_Aim of the exercise_
Extract exactly and only the lines of the data below, starting at the line with "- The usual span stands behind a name" and stopping after the final line.

(Information shown)

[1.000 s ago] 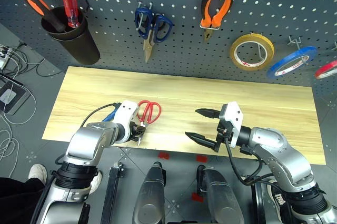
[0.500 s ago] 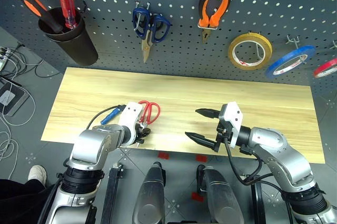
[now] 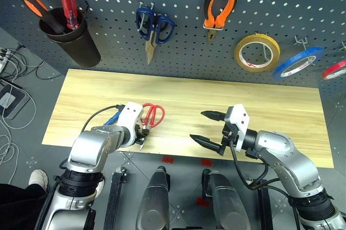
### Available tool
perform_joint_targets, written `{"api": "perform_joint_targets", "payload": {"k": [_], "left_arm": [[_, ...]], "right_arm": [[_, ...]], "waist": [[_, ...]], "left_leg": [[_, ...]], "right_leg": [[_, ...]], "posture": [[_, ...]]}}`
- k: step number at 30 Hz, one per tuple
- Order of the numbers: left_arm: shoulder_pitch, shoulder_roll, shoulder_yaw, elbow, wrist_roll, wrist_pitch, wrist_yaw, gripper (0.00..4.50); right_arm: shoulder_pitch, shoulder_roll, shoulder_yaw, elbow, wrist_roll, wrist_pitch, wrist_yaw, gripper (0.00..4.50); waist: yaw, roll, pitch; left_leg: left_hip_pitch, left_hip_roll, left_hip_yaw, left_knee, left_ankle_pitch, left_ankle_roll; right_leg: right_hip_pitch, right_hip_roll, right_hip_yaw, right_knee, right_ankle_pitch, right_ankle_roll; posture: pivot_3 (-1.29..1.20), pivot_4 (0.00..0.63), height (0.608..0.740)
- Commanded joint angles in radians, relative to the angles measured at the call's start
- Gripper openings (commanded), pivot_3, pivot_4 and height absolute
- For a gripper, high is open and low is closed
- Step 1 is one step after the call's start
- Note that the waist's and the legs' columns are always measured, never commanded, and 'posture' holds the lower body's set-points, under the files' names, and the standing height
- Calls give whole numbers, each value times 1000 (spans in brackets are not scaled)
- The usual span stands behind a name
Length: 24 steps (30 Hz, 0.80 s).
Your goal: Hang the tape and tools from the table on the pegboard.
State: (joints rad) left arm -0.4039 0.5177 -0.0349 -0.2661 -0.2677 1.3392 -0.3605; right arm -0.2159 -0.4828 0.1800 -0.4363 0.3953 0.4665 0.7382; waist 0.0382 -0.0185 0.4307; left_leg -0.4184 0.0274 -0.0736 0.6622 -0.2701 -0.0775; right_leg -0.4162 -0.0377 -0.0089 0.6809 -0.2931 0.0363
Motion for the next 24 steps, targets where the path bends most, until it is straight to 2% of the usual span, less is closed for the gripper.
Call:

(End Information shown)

_Response to the task_
- The usual span stands behind a name
Length: 24 steps (30 Hz, 0.80 s).
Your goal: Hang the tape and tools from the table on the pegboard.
State: (joints rad) left arm -0.4039 0.5177 -0.0349 -0.2661 -0.2677 1.3392 -0.3605; right arm -0.2159 -0.4828 0.1800 -0.4363 0.3953 0.4665 0.7382; waist 0.0382 -0.0185 0.4307; left_leg -0.4184 0.0274 -0.0736 0.6622 -0.2701 -0.0775; right_leg -0.4162 -0.0377 -0.0089 0.6809 -0.2931 0.0363
Motion for the next 24 steps, targets where the path bends most, until it is straight to 2% of the usual span, less is closed for the gripper.
Call:

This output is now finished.